## Work task:
Would you repeat the listing exactly, without any of its images?

━━━━━━━━━━━━━━━━━━━━

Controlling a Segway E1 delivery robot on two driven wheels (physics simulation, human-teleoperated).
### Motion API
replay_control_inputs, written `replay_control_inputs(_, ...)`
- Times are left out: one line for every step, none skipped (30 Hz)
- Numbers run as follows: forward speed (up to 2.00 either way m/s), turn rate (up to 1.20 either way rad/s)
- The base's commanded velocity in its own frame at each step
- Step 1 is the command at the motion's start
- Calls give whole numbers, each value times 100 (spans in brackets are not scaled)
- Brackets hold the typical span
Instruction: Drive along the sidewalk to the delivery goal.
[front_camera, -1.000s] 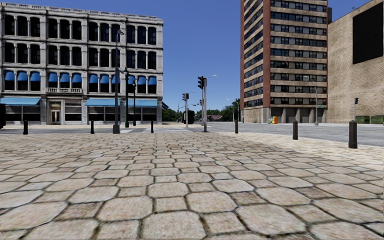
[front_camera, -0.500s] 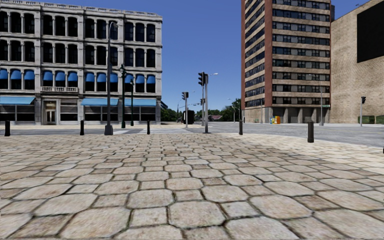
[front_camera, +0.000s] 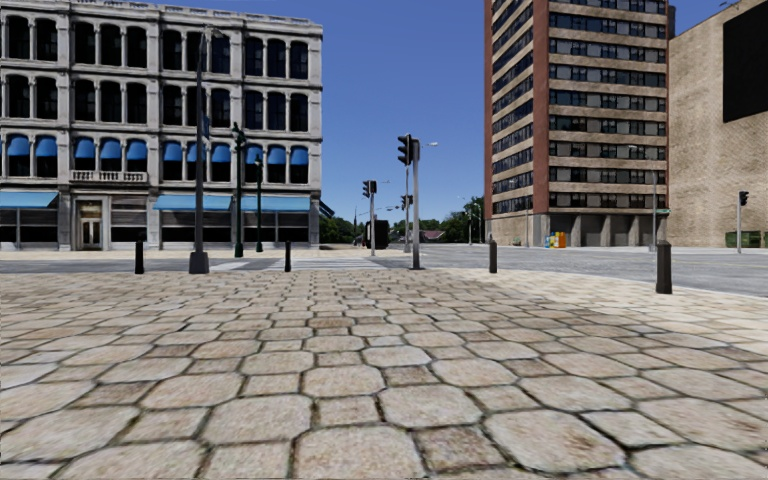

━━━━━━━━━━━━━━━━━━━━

## Written answer:
Controlling a Segway E1 delivery robot on two driven wheels (physics simulation, human-teleoperated).
### Motion API
replay_control_inputs, written `replay_control_inputs(_, ...)`
- Times are left out: one line for every step, none skipped (30 Hz)
- Numbers run as follows: forward speed (up to 2.00 either way m/s), turn rate (up to 1.20 either way rad/s)
- The base's commanded velocity in its own frame at each step
- Step 1 is the command at the motion's start
- Calls give whole numbers, each value times 100 (spans in brackets are not scaled)
- Brackets hold the typical span
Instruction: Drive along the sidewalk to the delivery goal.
[front_camera, -1.000s] 
[front_camera, -0.500s] 
[front_camera, +0.000s] 

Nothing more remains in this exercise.